**How to complete this task:** Return each line of the listing that follows in which the string "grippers" can be found.

**Information supplied:**
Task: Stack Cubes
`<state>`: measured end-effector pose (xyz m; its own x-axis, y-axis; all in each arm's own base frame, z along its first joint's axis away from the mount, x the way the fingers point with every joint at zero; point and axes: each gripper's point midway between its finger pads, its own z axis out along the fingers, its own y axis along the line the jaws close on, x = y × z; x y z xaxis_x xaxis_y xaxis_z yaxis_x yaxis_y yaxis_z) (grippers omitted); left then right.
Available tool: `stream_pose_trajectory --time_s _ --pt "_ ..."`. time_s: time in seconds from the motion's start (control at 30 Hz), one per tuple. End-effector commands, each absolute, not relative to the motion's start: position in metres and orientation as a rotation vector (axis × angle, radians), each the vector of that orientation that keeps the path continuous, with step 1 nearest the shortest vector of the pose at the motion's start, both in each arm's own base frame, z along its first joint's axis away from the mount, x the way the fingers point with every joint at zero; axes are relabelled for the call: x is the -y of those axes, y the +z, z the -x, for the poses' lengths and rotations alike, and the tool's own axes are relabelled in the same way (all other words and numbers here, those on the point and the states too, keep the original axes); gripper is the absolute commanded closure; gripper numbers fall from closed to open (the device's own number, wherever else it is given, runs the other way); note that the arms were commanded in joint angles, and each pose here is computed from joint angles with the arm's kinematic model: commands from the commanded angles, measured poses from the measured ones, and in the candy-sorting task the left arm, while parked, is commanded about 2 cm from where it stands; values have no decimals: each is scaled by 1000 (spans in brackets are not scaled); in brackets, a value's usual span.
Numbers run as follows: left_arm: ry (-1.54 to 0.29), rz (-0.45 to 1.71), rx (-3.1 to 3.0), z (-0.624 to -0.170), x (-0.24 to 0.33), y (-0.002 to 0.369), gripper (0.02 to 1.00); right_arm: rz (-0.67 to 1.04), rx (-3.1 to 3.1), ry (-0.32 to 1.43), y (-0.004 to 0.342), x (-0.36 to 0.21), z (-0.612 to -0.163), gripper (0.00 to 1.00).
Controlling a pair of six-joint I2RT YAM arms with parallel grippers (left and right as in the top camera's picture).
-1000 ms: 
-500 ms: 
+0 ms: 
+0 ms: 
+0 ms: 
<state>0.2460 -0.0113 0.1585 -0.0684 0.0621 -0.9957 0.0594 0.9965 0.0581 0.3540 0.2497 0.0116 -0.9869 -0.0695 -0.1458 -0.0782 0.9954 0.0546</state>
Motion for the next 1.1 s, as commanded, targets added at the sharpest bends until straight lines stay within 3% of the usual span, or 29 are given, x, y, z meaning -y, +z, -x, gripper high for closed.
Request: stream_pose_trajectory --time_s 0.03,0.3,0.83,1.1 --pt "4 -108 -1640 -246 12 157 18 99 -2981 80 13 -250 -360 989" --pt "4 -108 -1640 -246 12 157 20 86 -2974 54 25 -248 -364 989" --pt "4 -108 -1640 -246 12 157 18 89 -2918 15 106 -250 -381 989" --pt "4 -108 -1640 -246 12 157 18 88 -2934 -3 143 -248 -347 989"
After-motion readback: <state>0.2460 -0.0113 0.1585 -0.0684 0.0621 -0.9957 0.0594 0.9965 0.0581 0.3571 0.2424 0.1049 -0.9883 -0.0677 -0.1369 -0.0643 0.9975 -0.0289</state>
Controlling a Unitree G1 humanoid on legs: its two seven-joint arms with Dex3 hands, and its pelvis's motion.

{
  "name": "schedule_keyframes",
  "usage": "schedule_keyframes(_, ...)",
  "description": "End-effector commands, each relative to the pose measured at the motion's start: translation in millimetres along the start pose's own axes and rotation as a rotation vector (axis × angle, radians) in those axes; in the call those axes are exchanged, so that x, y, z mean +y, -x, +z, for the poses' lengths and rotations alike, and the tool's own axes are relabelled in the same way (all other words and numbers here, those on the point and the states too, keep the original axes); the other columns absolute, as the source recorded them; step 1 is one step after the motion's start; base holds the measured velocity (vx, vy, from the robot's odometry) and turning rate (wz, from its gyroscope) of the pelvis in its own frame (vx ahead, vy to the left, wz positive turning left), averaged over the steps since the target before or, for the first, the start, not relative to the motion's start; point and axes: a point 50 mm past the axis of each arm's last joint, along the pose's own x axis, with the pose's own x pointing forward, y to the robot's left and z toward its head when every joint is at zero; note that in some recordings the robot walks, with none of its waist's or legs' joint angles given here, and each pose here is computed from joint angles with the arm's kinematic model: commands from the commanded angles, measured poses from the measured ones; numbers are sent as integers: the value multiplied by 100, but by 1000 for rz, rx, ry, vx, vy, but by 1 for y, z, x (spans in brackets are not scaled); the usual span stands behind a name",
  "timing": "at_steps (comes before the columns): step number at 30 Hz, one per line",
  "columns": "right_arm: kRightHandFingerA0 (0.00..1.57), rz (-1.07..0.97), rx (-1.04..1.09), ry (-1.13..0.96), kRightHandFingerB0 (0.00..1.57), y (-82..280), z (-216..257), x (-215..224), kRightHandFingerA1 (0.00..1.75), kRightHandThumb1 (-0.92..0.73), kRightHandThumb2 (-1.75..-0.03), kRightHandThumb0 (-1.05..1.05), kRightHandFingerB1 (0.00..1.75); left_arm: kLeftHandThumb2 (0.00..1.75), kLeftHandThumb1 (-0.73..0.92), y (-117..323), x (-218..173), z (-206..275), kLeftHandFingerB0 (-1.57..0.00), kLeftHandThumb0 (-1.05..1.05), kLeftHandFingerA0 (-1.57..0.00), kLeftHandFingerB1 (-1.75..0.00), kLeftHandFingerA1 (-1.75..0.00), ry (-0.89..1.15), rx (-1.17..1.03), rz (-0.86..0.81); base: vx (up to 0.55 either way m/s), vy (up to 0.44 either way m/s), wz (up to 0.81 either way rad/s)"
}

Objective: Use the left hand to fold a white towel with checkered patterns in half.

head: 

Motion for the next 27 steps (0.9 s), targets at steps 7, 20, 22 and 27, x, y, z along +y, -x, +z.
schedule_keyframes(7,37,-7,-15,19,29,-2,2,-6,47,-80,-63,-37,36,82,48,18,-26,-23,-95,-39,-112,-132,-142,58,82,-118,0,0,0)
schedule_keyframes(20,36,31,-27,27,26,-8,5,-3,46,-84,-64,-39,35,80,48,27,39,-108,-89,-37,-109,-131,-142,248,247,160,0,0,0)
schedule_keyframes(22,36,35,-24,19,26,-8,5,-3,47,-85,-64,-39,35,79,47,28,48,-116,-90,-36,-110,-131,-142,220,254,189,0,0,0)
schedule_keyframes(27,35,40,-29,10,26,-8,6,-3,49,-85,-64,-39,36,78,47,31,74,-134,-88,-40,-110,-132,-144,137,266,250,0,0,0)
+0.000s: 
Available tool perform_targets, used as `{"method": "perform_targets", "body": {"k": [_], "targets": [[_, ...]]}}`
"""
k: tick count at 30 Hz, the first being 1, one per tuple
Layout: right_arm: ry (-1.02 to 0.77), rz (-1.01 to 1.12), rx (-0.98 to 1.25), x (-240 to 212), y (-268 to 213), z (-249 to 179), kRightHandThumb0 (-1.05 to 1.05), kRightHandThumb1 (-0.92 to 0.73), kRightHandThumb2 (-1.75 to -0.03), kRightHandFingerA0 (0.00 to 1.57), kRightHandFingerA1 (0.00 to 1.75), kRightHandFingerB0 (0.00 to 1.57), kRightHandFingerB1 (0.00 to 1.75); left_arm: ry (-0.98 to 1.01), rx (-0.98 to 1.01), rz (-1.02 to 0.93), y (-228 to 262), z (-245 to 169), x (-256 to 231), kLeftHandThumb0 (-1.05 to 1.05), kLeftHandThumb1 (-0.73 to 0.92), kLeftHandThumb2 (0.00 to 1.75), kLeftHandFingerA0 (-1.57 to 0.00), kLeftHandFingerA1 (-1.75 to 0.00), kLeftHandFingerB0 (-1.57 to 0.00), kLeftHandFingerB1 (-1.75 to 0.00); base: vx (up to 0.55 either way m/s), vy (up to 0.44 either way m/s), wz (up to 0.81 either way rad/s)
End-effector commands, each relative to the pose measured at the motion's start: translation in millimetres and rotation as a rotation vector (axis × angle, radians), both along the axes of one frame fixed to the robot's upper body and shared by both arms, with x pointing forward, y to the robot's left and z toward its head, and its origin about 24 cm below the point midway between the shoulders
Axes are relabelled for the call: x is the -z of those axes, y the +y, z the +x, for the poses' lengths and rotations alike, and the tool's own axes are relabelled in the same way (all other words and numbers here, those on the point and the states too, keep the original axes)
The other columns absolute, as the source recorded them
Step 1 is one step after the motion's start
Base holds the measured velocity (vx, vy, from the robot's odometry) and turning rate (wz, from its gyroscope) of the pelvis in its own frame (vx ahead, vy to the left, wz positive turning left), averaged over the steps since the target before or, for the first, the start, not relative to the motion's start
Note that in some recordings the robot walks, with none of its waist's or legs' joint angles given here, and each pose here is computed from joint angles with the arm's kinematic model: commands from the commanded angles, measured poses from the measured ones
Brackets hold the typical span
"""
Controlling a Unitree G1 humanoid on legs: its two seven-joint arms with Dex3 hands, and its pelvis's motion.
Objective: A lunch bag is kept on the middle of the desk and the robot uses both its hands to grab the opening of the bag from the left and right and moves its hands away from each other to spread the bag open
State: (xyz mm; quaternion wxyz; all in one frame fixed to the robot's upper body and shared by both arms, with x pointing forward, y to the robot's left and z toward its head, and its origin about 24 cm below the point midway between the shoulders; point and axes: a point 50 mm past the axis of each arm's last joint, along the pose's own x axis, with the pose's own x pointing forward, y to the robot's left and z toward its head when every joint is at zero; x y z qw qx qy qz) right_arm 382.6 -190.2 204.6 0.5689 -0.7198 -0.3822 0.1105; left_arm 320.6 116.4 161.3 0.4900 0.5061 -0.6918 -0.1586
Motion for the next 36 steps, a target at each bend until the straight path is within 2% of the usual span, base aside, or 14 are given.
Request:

**Solution for this task:**
`<state>`: measured end-effector pose (xyz m; its own x-axis, y-axis; all in each arm's own base frame, z along its first joint's axis away from the mount, x the way the fingers point with every joint at zero; point and axes: each gripper's point midway between its finger pads, its own z axis out along the fingers, its own y axis along the line the jaws close on, x = y × z; x y z xaxis_x xaxis_y xaxis_z yaxis_x yaxis_y yaxis_z) (grippers omitted); left then right.
Controlling a pair of six-joint I2RT YAM arms with parallel grippers (left and right as in the top camera's picture).

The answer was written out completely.